Each line of the data must be copied exactly.

Data shown below:

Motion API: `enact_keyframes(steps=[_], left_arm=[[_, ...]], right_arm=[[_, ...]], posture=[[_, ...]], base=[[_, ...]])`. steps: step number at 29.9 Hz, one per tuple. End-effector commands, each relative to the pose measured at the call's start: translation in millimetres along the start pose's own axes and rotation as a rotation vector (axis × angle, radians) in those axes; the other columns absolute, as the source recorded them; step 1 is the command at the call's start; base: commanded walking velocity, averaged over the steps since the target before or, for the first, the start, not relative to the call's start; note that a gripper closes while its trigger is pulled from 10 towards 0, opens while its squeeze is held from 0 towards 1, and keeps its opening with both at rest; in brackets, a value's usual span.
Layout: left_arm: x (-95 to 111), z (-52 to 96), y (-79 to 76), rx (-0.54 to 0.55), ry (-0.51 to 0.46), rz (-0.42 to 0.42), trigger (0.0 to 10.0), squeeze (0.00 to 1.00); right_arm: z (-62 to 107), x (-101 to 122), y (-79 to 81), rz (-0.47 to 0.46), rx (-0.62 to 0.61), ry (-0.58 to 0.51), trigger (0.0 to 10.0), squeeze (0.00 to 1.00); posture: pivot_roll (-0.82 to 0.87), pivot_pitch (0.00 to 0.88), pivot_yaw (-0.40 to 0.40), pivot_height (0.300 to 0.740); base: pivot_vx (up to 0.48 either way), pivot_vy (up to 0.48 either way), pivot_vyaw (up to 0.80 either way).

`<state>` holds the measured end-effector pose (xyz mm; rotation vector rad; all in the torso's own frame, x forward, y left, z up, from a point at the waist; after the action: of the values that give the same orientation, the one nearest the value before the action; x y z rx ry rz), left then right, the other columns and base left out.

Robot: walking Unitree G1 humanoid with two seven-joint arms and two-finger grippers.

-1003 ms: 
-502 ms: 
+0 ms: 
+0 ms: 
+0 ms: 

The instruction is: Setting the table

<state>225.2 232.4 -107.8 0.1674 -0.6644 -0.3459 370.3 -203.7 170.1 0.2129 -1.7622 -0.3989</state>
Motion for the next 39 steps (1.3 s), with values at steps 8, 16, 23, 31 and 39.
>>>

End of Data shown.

Result of the task:
Motion API: `enact_keyframes(steps=[_], left_arm=[[_, ...]], right_arm=[[_, ...]], posture=[[_, ...]], base=[[_, ...]])`. steps: step number at 29.9 Hz, one per tuple. End-effector commands, each relative to the pose measured at the call's start: translation in millimetres along the start pose's own axes and rotation as a rotation vector (axis × angle, radians) in those axes; the other columns absolute, as the source recorded them; step 1 is the command at the call's start; base: commanded walking velocity, averaged over the steps since the target before or, for the first, the start, not relative to the call's start; note that a gripper closes while its trigger is pulled from 10 towards 0, opens while its squeeze is held from 0 towards 1, and keeps its opening with both at rest; in brackets, a value's usual span.
Layout: left_arm: x (-95 to 111), z (-52 to 96), y (-79 to 76), rx (-0.54 to 0.55), ry (-0.51 to 0.46), rz (-0.42 to 0.42), trigger (0.0 to 10.0), squeeze (0.00 to 1.00); right_arm: z (-62 to 107), x (-101 to 122), y (-79 to 81), rz (-0.47 to 0.46), rx (-0.62 to 0.61), ry (-0.58 to 0.51), trigger (0.0 to 10.0), squeeze (0.00 to 1.00); posture: pivot_roll (-0.82 to 0.87), pivot_pitch (0.00 to 0.88), pivot_yaw (-0.40 to 0.40), pivot_height (0.300 to 0.740); base: pivot_vx (up to 0.48 either way), pivot_vy (up to 0.48 either way), pivot_vyaw (up to 0.80 either way).

`<state>` holds the measured end-effector pose (xyz mm; rotation vector rad; all in the torso's own frame, x forward, y left, z up, from a point at the waist; after the action: of the values that give the same orientation, the one nearest the value before the action; x y z rx ry rz), left then right, the other columns and base left out.

Robot: walking Unitree G1 humanoid with two seven-joint arms and two-finger grippers.

-1003 ms: 
-502 ms: 
+0 ms: 
+0 ms: 
+0 ms: 

The instruction is: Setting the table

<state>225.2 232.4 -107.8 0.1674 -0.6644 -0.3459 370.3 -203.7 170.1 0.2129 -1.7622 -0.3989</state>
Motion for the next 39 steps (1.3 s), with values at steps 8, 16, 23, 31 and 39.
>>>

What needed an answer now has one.